**Work to complete:**
For each line in the data below that holds "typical", return a copy.

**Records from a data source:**
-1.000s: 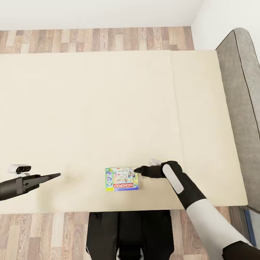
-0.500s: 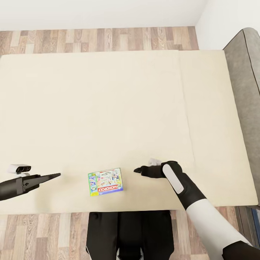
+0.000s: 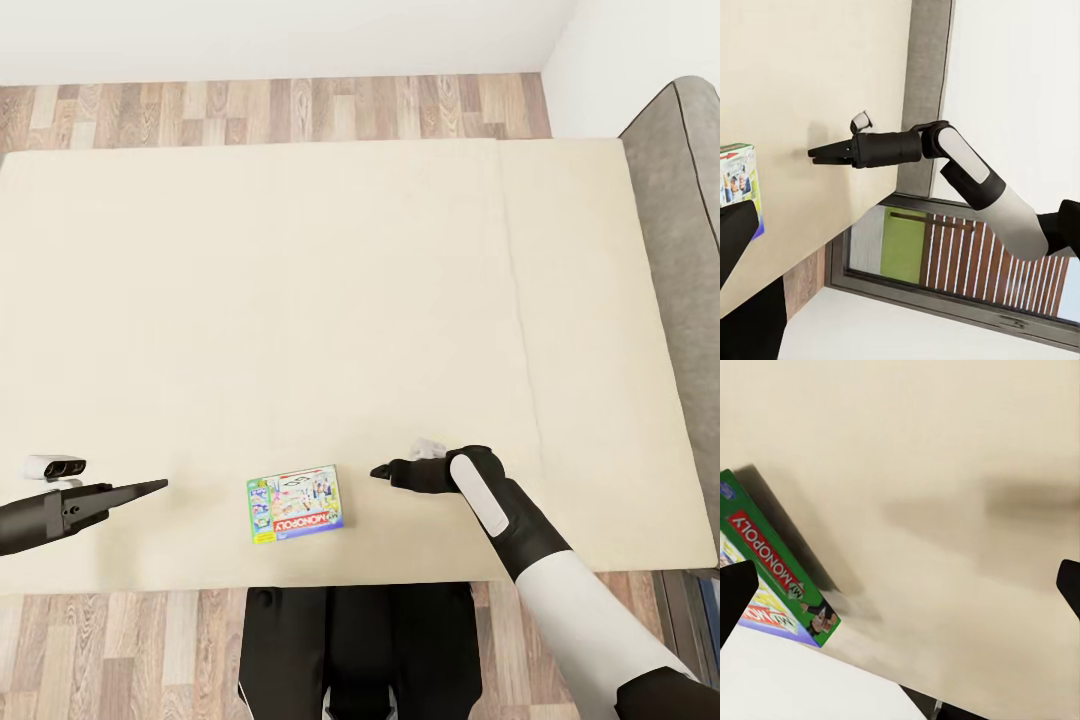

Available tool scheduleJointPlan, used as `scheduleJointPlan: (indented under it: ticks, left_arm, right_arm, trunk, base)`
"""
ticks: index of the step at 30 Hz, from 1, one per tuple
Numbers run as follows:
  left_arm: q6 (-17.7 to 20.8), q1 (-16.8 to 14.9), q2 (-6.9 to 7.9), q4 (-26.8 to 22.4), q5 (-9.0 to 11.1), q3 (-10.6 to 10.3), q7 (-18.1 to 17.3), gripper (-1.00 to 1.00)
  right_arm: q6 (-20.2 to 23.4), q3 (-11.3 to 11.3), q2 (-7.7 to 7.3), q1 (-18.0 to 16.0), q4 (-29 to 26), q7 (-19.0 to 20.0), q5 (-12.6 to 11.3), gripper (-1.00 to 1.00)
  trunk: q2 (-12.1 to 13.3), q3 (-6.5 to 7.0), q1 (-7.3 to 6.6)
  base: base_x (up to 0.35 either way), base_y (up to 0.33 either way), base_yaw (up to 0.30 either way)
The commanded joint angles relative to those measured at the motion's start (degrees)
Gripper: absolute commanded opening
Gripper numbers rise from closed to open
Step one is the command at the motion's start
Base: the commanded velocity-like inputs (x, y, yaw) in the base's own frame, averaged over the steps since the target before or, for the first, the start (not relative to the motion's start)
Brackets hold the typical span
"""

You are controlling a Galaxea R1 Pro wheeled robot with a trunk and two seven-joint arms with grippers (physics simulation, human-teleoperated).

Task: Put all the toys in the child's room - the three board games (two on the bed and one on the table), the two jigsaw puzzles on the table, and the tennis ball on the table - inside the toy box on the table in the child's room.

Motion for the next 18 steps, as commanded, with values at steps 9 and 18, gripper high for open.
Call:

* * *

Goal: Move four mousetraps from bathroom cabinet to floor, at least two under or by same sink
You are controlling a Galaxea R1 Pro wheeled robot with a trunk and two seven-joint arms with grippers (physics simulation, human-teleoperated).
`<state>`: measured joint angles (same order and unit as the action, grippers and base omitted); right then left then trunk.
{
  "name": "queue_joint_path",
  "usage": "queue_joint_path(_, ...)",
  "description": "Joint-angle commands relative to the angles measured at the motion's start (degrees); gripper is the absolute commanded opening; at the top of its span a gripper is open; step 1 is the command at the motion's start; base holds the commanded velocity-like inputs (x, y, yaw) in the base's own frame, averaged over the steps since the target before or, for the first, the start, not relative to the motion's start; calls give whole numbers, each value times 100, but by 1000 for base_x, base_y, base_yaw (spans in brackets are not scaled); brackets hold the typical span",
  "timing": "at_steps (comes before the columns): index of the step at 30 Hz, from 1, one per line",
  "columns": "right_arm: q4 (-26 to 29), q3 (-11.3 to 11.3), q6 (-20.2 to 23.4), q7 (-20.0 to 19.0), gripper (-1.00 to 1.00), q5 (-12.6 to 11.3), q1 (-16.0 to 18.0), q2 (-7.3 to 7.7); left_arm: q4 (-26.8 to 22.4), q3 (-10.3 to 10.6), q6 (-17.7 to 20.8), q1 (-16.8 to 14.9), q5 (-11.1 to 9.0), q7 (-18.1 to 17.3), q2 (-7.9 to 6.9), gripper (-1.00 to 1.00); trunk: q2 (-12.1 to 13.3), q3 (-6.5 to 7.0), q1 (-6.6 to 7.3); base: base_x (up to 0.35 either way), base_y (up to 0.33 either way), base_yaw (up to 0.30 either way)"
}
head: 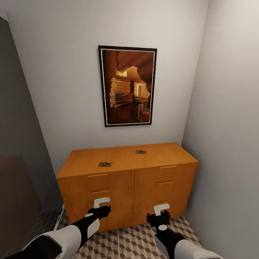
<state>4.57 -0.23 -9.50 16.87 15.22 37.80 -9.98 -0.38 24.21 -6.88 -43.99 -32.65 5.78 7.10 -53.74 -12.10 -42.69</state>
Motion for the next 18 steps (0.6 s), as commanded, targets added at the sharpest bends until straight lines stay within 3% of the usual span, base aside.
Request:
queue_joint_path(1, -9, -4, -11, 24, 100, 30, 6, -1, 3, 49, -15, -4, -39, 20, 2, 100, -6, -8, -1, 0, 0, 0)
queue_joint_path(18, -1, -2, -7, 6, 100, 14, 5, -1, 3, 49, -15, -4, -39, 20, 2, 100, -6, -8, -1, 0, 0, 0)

**Expected answer:**
Brackets hold the typical span
  "description": "Joint-angle commands relative to the angles measured at the motion's start (degrees); gripper is the absolute commanded opening; at the top of its span a gripper is open; step 1 is the command at the motion's start; base holds the commanded velocity-like inputs (x, y, yaw) in the base's own frame, averaged over the steps since the target before or, for the first, the start, not relative to the motion's start; calls give whole numbers, each value times 100, but by 1000 for base_x, base_y, base_yaw (spans in brackets are not scaled); brackets hold the typical span",

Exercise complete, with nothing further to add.